The Prize Package: More Than Just a House
When you win an HGTV Dream Home, it’s not just the house that comes your way. In fact, the prize package is quite spectacular, including cash, a brand-new car, and various other goodies. The total value of these prizes can range from a whopping one to three million dollars. While many might be tempted to move into their dream house immediately, there are those who opt for a different path.
The Choice to Sell
Contrary to what some may believe, HGTV Dream Home winners have the option to sell their newly acquired homes. This often leads to the question: Why would someone sell such a dreamy abode?
The Financial Burden
Owning a luxurious home isn’t all sunshine and rainbows. These beautiful houses also come with a hefty price tag in the form of property taxes and income taxes, which the winners are responsible for. The dream might turn into a financial nightmare for some, making them ponder whether they should keep the house or take the cash prize instead.
The Temptation of Dreamy Dwellings
Despite the financial challenges, the allure of these modern minimalist masterpieces and charming rustic farmhouses can be hard to resist. The winners often find themselves torn between holding onto their dream home or opting for the financial stability offered by the cash prize.
A Struggle to Keep the Dream Alive
It’s no easy task for winners to maintain these grand homes.
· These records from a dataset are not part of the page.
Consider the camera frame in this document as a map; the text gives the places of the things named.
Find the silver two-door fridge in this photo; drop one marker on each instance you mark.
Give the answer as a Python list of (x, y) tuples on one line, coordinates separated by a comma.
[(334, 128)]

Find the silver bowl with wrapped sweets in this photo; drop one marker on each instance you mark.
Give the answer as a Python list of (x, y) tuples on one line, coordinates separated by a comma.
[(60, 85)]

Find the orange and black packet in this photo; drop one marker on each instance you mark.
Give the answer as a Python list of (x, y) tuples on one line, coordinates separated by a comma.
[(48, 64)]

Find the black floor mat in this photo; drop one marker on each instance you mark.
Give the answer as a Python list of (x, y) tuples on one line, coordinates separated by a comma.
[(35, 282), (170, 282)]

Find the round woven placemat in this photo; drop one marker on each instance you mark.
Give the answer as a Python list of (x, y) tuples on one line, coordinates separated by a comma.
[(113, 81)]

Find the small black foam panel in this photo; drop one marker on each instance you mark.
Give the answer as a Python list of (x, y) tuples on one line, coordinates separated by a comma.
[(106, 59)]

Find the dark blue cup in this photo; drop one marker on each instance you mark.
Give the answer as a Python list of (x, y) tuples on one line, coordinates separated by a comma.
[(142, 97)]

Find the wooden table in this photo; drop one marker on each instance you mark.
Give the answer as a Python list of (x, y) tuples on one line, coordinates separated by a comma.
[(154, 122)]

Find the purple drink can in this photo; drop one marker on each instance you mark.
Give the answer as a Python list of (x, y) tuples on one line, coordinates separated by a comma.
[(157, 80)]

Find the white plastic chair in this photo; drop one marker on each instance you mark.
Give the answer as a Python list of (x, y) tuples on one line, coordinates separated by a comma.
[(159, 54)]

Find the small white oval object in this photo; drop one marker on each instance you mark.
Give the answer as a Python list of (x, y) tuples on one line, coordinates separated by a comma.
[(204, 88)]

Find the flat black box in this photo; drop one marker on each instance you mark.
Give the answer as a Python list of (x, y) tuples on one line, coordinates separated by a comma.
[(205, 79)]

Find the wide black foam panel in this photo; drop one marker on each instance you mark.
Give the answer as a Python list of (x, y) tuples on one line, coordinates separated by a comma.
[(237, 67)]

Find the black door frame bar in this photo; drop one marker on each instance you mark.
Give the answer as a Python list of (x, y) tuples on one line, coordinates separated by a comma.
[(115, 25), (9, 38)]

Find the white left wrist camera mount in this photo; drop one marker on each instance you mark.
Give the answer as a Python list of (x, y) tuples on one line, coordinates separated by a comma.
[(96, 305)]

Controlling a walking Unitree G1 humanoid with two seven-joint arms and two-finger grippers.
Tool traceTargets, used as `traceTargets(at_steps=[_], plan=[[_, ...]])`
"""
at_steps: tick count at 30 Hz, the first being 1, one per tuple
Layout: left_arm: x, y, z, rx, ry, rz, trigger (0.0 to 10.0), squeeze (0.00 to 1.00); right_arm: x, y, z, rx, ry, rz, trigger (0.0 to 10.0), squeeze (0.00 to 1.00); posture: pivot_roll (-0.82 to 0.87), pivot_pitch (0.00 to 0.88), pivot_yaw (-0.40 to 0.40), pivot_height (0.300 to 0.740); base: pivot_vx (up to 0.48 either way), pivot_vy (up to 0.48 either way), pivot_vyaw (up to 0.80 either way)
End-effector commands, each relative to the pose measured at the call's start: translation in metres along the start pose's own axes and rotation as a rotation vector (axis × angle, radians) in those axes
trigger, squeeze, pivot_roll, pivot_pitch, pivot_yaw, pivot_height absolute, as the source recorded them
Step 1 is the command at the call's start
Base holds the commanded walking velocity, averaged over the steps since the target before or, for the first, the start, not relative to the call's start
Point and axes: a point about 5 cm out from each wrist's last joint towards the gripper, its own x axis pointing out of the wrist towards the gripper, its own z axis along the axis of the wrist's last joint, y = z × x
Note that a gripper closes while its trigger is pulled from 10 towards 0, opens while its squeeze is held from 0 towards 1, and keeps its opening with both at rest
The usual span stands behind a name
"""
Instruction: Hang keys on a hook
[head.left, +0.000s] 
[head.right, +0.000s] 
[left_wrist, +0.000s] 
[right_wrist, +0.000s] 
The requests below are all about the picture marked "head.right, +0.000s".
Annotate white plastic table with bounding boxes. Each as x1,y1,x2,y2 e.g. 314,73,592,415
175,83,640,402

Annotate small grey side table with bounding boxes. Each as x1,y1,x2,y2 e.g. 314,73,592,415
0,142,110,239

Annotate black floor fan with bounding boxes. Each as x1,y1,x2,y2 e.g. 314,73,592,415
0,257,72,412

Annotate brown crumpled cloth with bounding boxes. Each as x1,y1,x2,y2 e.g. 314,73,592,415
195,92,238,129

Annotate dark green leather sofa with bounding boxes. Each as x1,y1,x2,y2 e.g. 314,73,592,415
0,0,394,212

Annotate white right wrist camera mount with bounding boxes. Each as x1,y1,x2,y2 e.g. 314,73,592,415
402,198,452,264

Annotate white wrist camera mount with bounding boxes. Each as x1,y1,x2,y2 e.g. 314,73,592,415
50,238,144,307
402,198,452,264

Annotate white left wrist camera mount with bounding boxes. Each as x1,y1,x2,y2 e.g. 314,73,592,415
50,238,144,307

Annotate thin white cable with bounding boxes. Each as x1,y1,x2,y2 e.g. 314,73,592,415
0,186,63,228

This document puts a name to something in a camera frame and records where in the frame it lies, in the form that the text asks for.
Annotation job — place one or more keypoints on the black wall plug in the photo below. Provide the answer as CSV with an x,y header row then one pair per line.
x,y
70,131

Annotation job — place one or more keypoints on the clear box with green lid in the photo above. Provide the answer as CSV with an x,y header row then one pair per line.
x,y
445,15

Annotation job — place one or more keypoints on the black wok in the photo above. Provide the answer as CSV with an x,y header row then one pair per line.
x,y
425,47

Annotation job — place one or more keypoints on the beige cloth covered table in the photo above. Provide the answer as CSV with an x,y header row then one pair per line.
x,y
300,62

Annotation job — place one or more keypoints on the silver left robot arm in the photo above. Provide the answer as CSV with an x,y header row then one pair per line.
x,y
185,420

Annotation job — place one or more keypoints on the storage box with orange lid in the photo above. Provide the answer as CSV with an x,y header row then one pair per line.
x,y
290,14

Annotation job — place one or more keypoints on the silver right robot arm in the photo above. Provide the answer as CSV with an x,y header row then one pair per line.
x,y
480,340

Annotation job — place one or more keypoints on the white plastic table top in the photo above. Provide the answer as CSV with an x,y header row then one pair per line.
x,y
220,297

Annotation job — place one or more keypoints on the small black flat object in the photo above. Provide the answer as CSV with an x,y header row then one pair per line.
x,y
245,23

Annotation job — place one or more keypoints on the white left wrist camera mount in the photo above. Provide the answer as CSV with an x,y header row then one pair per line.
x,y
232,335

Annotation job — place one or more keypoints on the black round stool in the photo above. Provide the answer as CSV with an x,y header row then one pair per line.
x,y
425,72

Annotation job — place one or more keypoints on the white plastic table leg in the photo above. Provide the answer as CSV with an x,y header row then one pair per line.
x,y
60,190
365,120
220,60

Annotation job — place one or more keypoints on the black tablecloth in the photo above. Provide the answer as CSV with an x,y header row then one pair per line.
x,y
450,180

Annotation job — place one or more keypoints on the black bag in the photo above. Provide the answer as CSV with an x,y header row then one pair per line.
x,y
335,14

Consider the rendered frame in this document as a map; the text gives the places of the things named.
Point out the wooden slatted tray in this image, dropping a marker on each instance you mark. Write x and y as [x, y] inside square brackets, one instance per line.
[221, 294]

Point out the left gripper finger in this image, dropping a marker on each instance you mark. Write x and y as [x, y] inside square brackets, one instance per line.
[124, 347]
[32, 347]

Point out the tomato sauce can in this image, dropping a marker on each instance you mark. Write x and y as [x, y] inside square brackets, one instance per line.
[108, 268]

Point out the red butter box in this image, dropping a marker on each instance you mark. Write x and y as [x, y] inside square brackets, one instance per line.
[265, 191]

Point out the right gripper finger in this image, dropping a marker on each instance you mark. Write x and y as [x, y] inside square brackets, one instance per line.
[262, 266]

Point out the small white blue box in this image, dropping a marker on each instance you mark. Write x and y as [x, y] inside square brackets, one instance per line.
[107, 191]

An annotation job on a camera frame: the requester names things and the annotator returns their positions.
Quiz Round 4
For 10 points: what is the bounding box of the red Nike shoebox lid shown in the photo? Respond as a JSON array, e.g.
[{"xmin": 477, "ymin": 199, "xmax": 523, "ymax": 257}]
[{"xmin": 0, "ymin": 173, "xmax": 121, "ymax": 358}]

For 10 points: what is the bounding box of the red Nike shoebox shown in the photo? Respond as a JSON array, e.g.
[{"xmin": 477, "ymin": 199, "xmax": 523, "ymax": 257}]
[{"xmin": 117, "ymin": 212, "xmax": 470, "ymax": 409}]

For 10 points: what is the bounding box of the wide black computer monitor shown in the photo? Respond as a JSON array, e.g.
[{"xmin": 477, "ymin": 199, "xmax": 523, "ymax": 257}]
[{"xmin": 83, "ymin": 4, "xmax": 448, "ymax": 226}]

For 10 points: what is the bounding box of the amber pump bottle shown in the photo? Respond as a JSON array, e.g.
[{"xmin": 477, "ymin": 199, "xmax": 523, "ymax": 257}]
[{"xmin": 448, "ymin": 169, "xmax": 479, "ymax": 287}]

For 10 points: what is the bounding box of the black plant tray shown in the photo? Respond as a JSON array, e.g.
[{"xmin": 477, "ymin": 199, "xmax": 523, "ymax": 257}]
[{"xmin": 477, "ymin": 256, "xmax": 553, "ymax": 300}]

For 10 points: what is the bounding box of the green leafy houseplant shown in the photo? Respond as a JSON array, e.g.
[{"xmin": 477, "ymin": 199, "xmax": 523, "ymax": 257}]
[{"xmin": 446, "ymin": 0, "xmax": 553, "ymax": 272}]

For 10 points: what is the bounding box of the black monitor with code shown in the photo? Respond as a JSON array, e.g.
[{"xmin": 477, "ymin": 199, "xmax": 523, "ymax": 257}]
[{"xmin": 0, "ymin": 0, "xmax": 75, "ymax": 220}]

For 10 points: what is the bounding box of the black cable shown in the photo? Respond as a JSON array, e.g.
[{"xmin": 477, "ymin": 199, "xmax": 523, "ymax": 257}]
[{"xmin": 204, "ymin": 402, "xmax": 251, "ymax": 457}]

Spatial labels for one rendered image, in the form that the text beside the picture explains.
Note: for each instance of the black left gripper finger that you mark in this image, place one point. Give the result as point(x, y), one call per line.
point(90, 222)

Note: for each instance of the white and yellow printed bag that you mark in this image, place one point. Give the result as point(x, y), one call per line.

HGTV revealed that out of the first 10 Dream House winners, only one managed to keep their home, and just six out of the first 21 winners actually lived in their new houses for more than a year.
To illustrate the point, let’s take a look at some real-life examples. The 2020 winner, Susan O’Gorman, chose the cash prize and listed her new home for sale in the same year. Similarly, the 2011 winner, Eric Makstenieks, attempted to use their Vermont ski-in, ski-out lodge as a vacation home but ended up selling it for $2.7 million, which was less than the $3.8 million estimated by HGTV.
Taxes Take Their Toll
One common thread among these cases is the hefty taxes that come with owning such grand properties. Taxes, including property and sales taxes, can take a substantial bite out of the winnings, making it challenging for winners to sustain their dream homes.